### The task
Across these entries, work out how many lines carry the string "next", and give only that number.

### Task material

---

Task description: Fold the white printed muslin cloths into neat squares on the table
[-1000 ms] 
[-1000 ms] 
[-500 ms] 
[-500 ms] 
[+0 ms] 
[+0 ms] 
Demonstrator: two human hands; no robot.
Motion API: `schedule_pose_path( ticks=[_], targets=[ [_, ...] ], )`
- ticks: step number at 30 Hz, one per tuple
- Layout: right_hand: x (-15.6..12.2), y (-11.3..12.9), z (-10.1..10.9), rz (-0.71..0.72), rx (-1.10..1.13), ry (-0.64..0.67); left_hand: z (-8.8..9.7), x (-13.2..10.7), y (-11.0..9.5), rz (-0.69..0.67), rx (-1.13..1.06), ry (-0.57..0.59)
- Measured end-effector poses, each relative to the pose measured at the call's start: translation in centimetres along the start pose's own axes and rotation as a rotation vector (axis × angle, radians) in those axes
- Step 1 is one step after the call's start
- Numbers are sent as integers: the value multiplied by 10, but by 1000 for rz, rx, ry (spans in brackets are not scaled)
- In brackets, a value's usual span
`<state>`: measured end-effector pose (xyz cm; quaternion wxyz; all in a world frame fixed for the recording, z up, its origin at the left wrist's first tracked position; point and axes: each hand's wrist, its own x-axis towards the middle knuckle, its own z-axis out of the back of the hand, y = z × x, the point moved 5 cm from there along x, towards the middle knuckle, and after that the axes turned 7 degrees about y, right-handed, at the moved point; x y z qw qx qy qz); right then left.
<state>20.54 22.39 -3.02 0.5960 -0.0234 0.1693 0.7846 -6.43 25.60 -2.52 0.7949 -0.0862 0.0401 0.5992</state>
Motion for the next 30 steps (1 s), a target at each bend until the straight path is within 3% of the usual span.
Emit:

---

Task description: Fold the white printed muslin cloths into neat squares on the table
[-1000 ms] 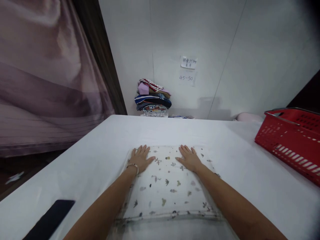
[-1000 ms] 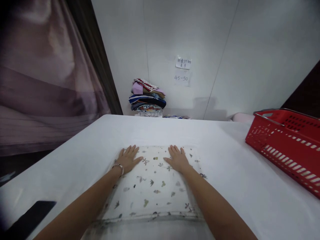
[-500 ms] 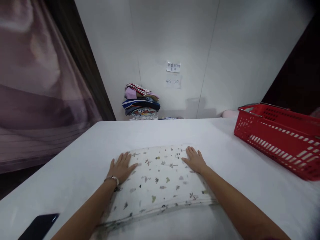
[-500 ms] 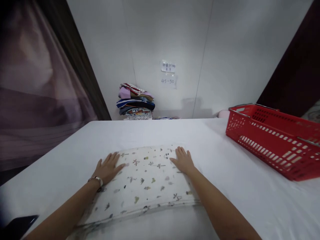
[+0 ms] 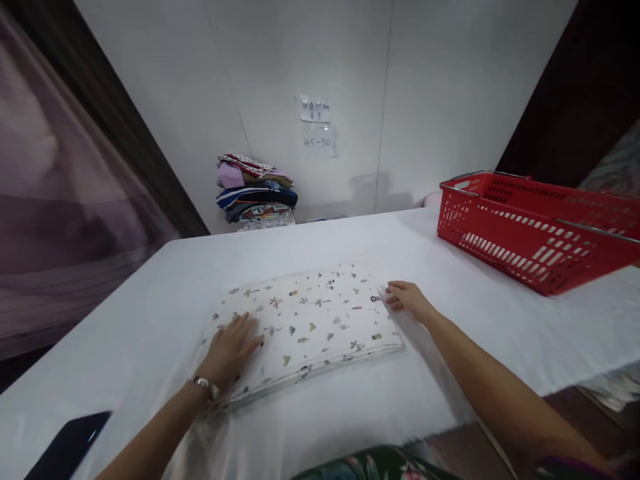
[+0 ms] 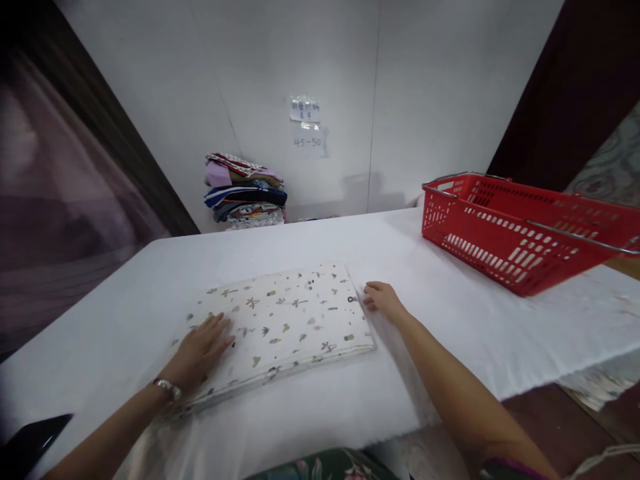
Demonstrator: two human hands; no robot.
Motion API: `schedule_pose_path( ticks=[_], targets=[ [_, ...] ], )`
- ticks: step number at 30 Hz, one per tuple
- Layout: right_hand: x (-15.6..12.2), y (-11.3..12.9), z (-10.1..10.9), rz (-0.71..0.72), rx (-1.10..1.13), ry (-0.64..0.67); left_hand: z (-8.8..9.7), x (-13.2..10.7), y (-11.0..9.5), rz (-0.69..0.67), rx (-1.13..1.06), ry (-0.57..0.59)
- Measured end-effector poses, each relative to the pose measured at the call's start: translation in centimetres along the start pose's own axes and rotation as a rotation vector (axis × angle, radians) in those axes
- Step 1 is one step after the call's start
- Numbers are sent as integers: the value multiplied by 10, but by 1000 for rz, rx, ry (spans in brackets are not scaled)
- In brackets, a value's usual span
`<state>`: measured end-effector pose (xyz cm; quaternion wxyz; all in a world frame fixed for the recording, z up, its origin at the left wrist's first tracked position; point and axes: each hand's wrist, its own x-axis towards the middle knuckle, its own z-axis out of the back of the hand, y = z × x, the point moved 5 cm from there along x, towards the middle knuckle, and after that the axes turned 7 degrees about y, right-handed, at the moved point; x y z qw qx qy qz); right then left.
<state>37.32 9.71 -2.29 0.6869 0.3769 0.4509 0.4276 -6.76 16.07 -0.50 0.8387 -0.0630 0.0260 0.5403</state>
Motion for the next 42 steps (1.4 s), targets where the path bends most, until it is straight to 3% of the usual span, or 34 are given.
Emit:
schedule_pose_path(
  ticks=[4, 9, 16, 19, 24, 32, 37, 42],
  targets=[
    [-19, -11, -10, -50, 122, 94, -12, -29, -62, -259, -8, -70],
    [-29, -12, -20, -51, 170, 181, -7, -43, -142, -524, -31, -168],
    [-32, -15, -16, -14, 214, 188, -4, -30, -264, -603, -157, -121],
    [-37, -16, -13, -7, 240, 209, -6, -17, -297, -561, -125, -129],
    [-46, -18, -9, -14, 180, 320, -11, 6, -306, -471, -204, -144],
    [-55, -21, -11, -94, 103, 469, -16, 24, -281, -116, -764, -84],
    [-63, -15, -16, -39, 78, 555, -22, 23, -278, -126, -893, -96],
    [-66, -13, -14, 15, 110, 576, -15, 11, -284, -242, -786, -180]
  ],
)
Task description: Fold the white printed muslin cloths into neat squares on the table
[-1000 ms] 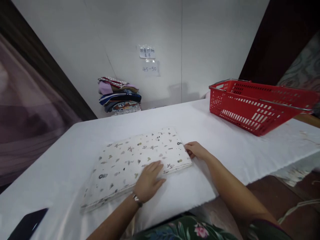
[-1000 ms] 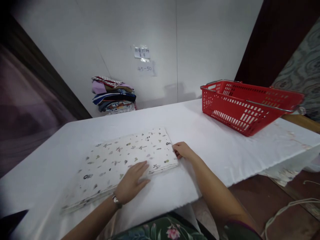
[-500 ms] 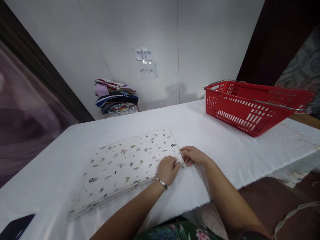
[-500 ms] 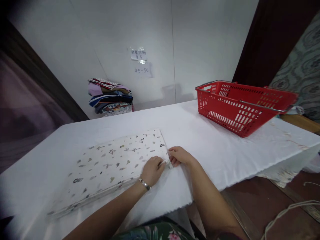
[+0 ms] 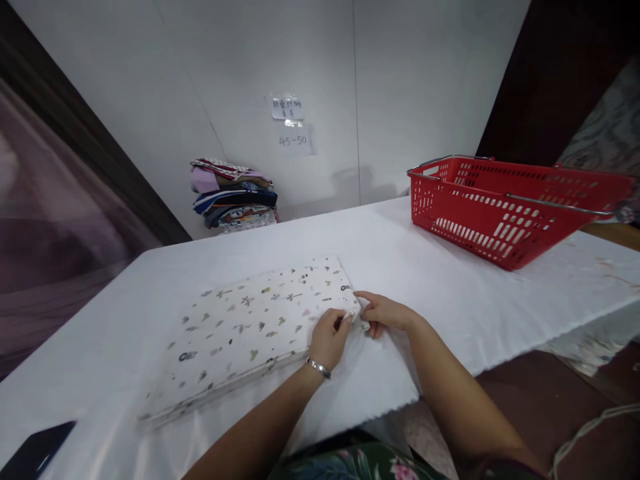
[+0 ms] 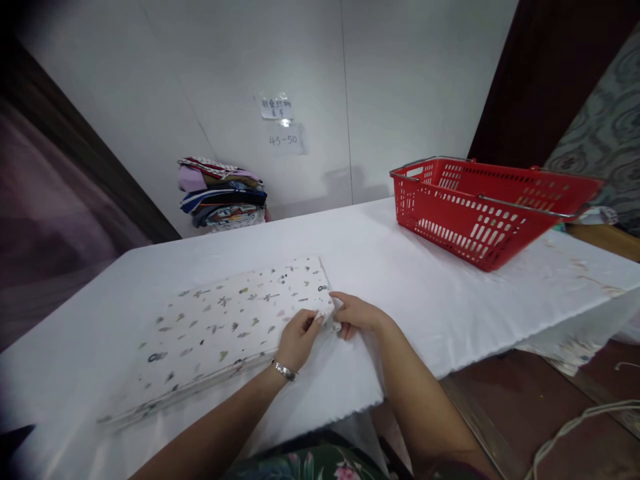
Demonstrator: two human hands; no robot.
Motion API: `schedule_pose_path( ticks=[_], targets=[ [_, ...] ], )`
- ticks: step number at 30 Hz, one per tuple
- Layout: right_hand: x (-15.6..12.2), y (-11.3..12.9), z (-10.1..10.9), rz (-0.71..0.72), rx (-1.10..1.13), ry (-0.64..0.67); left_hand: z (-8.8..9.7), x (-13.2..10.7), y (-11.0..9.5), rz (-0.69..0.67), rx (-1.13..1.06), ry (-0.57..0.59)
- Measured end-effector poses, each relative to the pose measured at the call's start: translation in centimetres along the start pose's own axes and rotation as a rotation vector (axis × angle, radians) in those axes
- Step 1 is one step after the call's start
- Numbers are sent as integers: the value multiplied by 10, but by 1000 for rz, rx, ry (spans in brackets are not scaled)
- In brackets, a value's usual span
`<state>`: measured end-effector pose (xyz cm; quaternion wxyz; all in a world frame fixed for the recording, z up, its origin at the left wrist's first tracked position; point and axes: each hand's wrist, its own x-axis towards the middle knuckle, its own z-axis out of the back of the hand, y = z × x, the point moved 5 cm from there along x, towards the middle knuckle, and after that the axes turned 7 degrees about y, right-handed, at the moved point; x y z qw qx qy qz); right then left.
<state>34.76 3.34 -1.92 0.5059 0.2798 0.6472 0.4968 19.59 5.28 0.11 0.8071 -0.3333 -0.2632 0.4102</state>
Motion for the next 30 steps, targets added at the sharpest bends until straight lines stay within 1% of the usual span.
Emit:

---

### Reply to the exercise
3